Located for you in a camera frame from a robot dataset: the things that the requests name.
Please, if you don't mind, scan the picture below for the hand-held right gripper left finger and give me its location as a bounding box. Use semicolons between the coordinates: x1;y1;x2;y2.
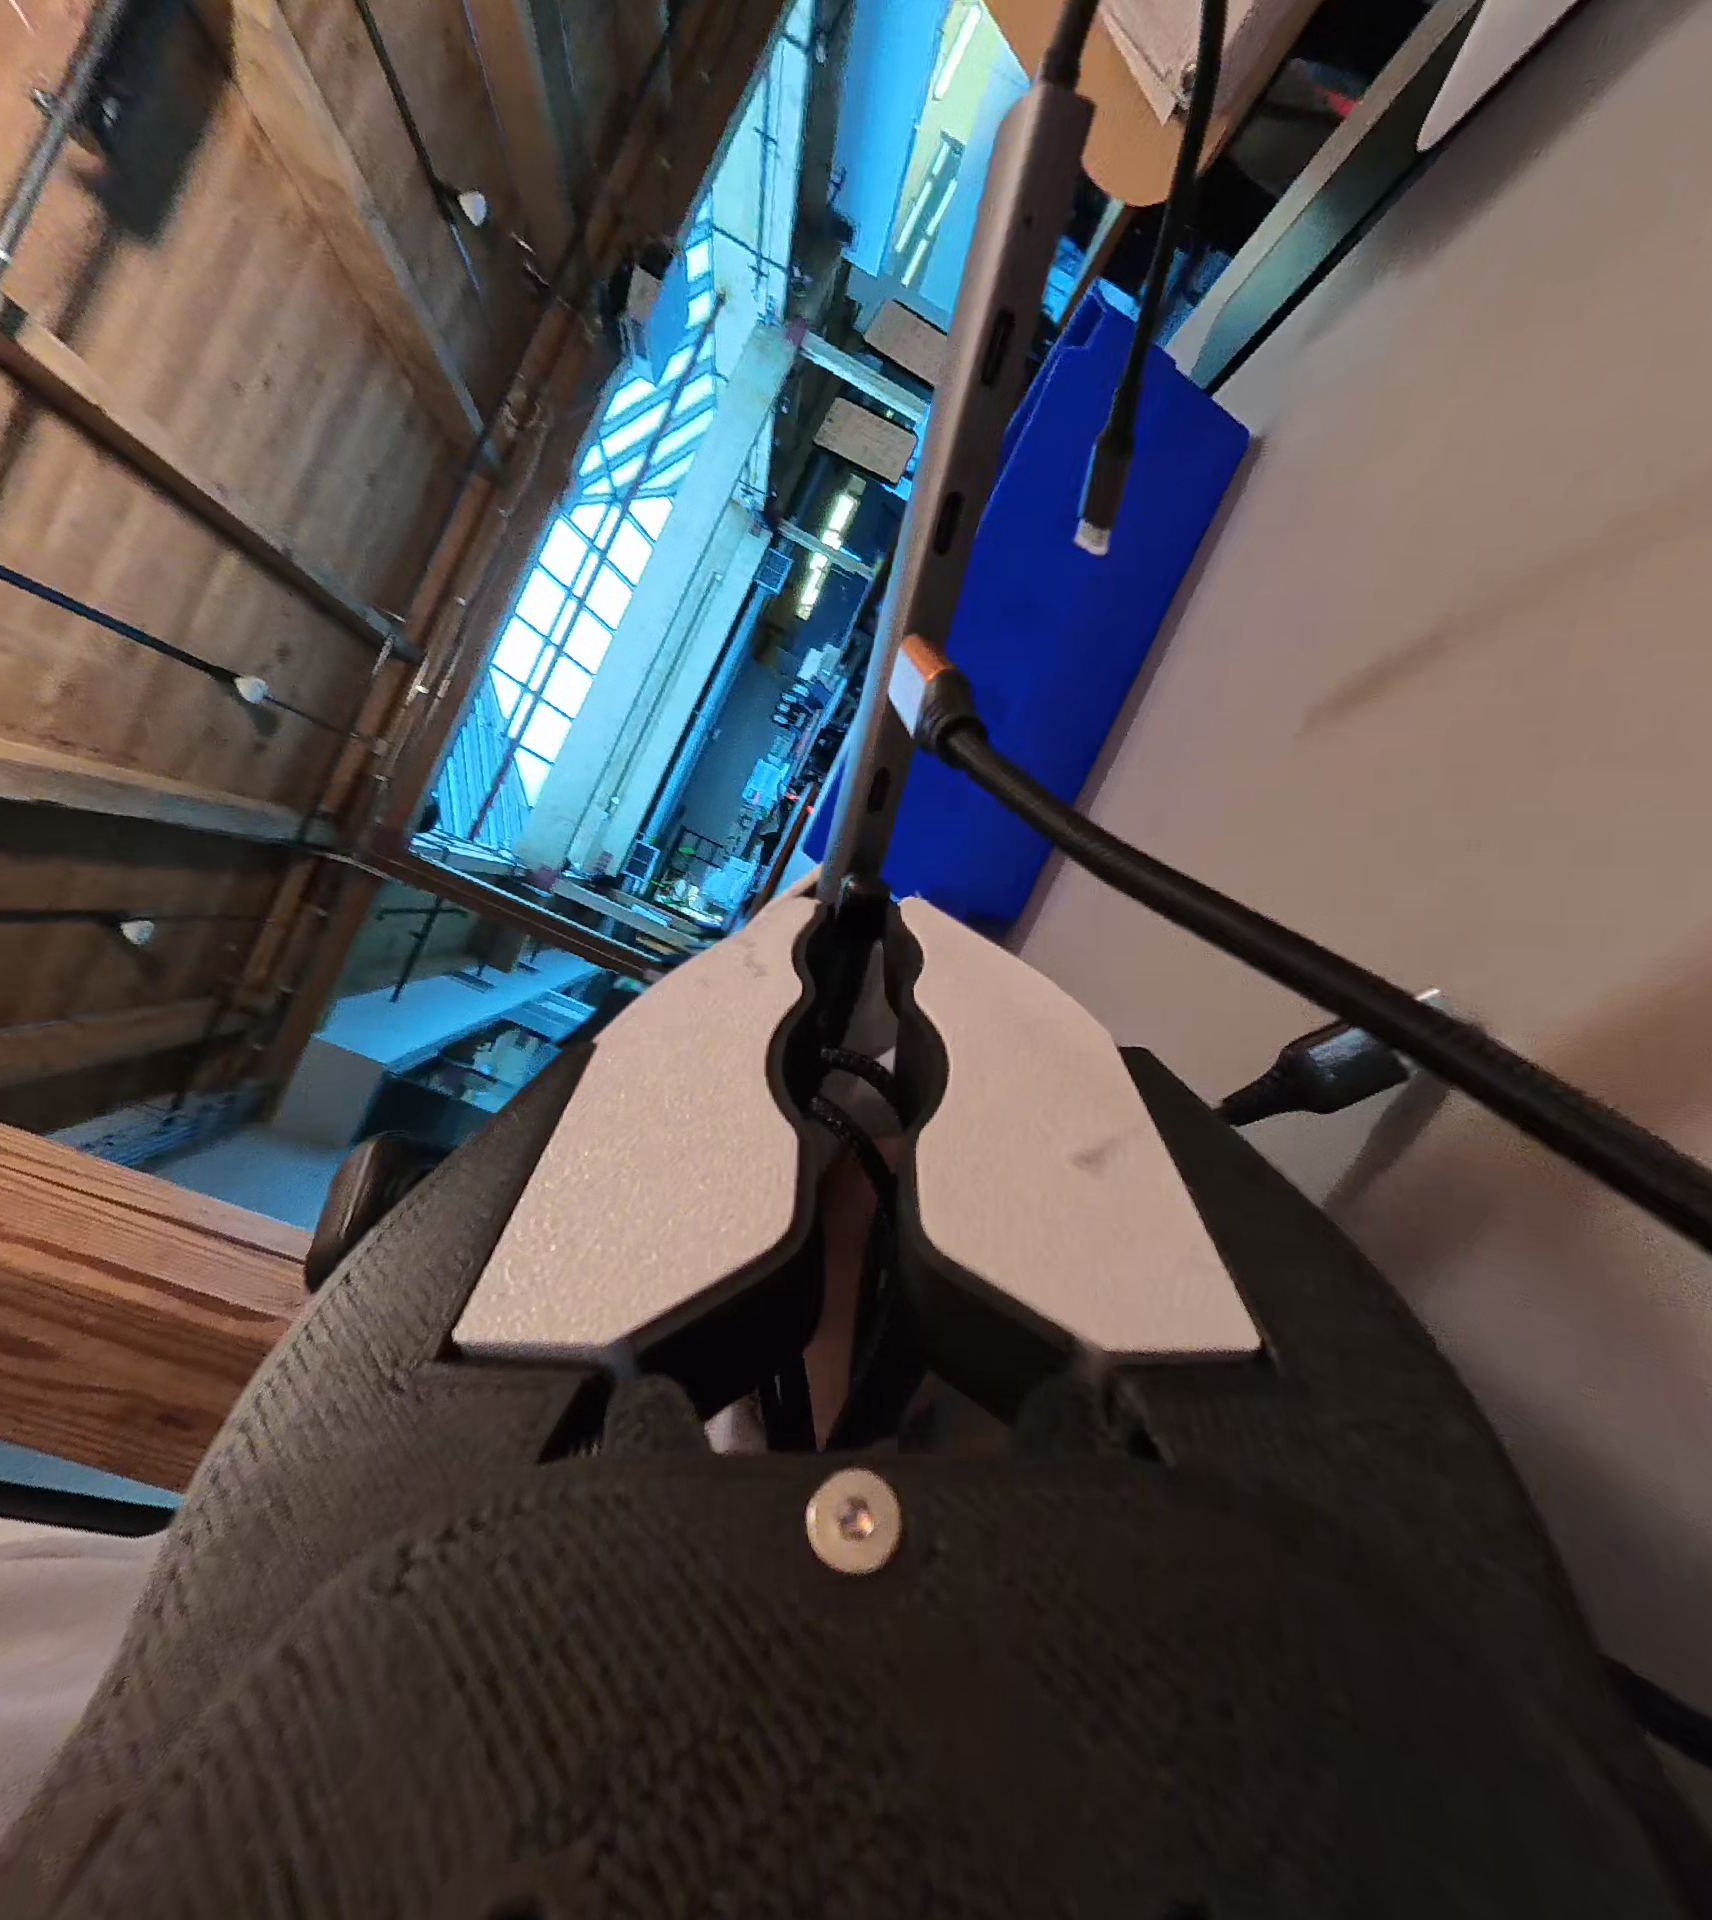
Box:
447;897;827;1421

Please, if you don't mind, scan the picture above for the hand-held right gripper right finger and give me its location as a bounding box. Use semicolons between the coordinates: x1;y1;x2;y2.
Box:
892;897;1269;1428

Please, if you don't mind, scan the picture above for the thin black cable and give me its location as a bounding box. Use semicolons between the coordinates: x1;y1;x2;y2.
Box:
1216;987;1446;1130

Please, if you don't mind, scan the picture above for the blue plastic bin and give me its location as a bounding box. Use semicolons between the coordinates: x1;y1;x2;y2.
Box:
856;284;1252;932

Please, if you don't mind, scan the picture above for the dark grey USB hub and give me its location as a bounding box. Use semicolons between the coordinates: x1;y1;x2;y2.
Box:
809;79;1098;910

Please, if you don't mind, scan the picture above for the thick black hub cable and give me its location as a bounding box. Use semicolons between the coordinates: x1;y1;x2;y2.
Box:
1037;0;1235;559

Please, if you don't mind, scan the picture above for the grey desk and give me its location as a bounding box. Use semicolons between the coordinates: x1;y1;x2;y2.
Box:
1005;0;1712;1920
=====
# What the task requires
Because only the text is wanted, repeat all the entries exactly and leave out the pictures.

# Result of the exercise
Located for you in a camera frame from a robot dataset: the things that the requests name.
Please, if you don't mind, scan the picture below for the hand-held right gripper left finger and give me its location as a bounding box. Use semicolons between the coordinates: x1;y1;x2;y2.
Box:
447;897;827;1421

Please, if you don't mind, scan the picture above for the hand-held right gripper right finger and give me its location as a bounding box. Use semicolons between the coordinates: x1;y1;x2;y2.
Box:
892;897;1269;1428

Please, if you don't mind, scan the picture above for the thin black cable and give me its location as a bounding box. Use semicolons between the coordinates: x1;y1;x2;y2.
Box:
1216;987;1446;1130

Please, if you don't mind, scan the picture above for the blue plastic bin and give me its location as a bounding box. Use semicolons between the coordinates: x1;y1;x2;y2.
Box:
856;284;1252;932

Please, if you don't mind, scan the picture above for the dark grey USB hub and give me its location as a bounding box. Use semicolons between the coordinates: x1;y1;x2;y2.
Box:
809;79;1098;910

Please, if you don't mind, scan the picture above for the thick black hub cable and give me its location as a bounding box. Use semicolons between the coordinates: x1;y1;x2;y2.
Box:
1037;0;1235;559

Please, if you don't mind, scan the picture above for the grey desk and give me its location as a bounding box. Use semicolons between the coordinates: x1;y1;x2;y2.
Box:
1005;0;1712;1920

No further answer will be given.